Records from a data source
● ● ● ● ●

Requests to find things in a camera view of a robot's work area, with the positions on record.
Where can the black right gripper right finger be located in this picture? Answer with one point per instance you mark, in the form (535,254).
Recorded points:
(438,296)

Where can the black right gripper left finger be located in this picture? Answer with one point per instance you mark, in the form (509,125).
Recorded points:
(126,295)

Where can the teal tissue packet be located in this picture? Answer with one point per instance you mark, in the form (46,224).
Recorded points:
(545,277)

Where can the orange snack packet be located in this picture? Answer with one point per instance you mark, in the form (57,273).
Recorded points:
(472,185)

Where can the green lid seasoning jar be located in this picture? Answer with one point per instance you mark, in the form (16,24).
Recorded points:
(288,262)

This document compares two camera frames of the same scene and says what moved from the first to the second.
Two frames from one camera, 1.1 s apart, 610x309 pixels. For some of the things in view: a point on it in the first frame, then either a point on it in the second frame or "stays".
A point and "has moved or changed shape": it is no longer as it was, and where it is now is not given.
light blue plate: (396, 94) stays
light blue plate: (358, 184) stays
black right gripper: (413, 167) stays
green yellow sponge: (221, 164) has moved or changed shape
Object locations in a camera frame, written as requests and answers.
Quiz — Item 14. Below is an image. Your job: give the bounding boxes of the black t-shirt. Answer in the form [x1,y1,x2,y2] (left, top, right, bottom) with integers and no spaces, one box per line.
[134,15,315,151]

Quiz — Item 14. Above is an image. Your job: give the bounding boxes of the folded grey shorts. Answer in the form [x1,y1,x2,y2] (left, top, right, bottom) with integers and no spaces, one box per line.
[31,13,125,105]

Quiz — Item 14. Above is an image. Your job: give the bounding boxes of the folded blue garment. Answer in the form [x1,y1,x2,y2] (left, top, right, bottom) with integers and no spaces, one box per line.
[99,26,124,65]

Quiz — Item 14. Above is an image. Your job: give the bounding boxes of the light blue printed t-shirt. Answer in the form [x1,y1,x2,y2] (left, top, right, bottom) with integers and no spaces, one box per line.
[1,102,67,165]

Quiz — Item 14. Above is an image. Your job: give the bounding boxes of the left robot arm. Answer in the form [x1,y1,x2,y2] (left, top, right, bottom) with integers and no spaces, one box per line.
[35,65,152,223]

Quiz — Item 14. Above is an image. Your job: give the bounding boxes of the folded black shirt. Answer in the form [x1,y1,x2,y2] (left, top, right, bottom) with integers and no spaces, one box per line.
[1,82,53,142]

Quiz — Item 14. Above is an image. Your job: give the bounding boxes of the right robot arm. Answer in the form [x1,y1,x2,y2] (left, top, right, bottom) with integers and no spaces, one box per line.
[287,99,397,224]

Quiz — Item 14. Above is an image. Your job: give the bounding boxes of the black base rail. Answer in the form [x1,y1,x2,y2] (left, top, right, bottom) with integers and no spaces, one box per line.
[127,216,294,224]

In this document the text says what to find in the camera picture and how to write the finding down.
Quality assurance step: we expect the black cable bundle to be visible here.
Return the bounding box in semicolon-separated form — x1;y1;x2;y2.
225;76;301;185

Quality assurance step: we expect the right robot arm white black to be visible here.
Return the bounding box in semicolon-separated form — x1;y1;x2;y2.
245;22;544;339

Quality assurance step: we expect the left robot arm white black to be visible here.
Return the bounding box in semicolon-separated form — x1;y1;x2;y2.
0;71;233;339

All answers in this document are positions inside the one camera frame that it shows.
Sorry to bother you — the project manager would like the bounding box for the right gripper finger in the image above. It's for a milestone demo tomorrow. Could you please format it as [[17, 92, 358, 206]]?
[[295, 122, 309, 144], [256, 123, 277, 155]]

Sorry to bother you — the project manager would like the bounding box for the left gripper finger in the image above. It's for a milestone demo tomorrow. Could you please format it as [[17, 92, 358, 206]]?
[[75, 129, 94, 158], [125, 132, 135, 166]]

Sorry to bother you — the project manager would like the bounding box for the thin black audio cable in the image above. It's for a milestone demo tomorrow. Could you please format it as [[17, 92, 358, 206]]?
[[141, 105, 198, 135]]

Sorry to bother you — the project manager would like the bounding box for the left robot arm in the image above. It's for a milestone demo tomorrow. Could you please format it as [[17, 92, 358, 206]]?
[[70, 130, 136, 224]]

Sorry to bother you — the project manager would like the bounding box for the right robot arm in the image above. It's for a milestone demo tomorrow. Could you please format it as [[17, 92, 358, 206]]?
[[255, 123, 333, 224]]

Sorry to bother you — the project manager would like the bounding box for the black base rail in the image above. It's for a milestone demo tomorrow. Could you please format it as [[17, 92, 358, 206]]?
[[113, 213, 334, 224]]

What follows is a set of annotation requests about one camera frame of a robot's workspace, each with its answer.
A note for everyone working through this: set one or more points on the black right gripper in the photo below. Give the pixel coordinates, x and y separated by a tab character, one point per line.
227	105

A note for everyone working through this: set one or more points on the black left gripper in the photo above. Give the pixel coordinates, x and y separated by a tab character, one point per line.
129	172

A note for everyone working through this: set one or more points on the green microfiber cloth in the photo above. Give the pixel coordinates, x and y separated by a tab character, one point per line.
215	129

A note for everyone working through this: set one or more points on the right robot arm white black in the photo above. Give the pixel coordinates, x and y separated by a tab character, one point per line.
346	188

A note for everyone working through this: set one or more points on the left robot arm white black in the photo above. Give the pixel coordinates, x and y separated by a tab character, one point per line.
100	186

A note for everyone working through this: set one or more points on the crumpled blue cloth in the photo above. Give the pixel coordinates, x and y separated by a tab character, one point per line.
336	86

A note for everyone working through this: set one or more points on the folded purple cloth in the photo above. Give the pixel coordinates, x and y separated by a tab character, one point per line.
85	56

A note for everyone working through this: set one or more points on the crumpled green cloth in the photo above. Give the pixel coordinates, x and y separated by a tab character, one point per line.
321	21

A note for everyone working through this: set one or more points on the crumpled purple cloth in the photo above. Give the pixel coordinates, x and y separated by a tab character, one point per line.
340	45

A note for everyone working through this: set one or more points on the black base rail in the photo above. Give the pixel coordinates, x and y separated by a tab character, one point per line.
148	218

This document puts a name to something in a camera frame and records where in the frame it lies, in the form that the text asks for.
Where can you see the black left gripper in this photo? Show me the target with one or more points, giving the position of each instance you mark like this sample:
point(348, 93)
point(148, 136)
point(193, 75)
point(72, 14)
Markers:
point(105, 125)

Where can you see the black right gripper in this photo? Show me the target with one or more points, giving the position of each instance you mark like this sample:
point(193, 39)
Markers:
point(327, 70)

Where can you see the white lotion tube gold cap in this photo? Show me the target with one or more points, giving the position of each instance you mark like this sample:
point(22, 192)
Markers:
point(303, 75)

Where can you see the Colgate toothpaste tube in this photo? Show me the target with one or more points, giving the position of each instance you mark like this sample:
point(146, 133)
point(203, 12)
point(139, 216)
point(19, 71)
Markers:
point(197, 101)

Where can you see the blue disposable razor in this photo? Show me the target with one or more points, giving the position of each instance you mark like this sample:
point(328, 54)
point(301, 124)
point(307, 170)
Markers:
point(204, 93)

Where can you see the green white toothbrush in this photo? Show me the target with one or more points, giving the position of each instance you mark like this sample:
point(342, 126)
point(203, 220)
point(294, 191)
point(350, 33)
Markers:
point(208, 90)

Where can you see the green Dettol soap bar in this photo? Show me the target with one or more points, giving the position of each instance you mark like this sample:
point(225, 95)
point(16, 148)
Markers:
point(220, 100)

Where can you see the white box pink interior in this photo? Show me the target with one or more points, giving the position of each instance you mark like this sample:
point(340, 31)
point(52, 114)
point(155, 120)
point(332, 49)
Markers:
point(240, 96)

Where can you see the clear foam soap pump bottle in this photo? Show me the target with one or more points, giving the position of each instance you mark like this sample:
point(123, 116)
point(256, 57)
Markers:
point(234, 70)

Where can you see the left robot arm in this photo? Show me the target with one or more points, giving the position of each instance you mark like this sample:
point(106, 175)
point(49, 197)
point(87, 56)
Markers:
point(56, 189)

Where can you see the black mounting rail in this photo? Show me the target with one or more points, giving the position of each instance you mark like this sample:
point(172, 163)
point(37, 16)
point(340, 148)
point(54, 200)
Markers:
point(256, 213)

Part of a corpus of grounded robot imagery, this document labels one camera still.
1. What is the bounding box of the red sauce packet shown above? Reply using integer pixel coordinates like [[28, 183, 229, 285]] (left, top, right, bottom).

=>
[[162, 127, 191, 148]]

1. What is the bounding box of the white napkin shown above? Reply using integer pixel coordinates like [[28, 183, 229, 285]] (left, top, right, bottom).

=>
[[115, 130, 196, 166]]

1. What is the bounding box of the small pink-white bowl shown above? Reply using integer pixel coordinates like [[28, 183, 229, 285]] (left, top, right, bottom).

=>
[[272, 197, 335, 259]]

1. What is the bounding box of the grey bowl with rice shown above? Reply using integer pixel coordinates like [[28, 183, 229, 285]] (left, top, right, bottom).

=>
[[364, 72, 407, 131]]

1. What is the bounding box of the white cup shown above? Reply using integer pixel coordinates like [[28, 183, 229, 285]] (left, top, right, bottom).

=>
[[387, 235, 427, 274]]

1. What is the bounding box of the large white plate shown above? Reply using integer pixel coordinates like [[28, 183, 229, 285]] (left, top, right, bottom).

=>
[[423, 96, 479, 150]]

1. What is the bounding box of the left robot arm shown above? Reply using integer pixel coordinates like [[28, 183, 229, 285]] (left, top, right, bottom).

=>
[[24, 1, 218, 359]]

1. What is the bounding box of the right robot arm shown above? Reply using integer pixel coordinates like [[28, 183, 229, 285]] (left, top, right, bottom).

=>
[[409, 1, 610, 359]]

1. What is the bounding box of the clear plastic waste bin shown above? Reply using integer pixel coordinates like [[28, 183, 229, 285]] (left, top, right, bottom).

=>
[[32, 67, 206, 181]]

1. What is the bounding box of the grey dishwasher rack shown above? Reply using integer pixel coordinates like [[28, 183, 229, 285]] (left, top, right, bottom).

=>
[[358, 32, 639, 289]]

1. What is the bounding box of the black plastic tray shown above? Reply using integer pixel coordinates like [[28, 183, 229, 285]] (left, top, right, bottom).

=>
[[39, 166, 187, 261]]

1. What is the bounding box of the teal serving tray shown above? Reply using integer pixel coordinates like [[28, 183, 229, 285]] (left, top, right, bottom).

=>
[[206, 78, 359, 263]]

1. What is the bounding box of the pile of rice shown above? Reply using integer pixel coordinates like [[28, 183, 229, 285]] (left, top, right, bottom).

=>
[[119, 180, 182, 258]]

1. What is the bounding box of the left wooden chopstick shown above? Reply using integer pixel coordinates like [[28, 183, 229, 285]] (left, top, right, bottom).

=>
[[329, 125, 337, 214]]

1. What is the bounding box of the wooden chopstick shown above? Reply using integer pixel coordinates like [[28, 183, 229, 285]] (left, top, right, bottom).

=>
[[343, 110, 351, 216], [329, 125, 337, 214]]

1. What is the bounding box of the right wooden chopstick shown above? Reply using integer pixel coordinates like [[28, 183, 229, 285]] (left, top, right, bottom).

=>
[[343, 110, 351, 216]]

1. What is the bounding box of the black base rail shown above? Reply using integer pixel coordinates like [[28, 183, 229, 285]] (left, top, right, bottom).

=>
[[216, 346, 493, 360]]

● ● ● ● ●

--- Goal of the exercise ---
Give back exactly the lines above, from the line containing "A point and" through the line containing "In this document the", with both end lines and nothing more.

--- Output for this exercise ---
A point and "has moved or changed shape": it is no longer as it was, and where it is now is not given.
light blue plate: (396, 94) stays
light blue plate: (358, 184) stays
black right gripper: (413, 167) stays
green yellow sponge: (221, 164) has moved or changed shape
Object locations in a camera frame, written as requests and answers.
Quiz — Item 14. Below is an image. Your job: give the bounding boxes of the black t-shirt. Answer in the form [x1,y1,x2,y2] (left, top, right, bottom) with integers and no spaces, one box per line.
[134,15,315,151]

Quiz — Item 14. Above is an image. Your job: give the bounding boxes of the folded grey shorts. Answer in the form [x1,y1,x2,y2] (left, top, right, bottom) with integers and no spaces, one box per line.
[31,13,125,105]

Quiz — Item 14. Above is an image. Your job: give the bounding boxes of the folded blue garment. Answer in the form [x1,y1,x2,y2] (left, top, right, bottom) with integers and no spaces, one box per line.
[99,26,124,65]

Quiz — Item 14. Above is an image. Your job: give the bounding boxes of the light blue printed t-shirt. Answer in the form [x1,y1,x2,y2] (left, top, right, bottom) with integers and no spaces, one box per line.
[1,102,67,165]

Quiz — Item 14. Above is an image. Your job: give the bounding boxes of the left robot arm. Answer in the form [x1,y1,x2,y2] (left, top, right, bottom) with integers and no spaces, one box per line.
[35,65,152,223]

Quiz — Item 14. Above is an image. Your job: give the bounding boxes of the folded black shirt. Answer in the form [x1,y1,x2,y2] (left, top, right, bottom) with integers and no spaces, one box per line.
[1,82,53,142]

Quiz — Item 14. Above is an image. Your job: give the bounding boxes of the right robot arm. Answer in the form [x1,y1,x2,y2] (left, top, right, bottom) with integers and no spaces, one box per line.
[287,99,397,224]

Quiz — Item 14. Above is an image. Your job: give the bounding boxes of the black base rail. Answer in the form [x1,y1,x2,y2] (left, top, right, bottom) with integers and no spaces, one box per line.
[127,216,294,224]

In this document the text says what to find in the camera picture and how to write the finding down.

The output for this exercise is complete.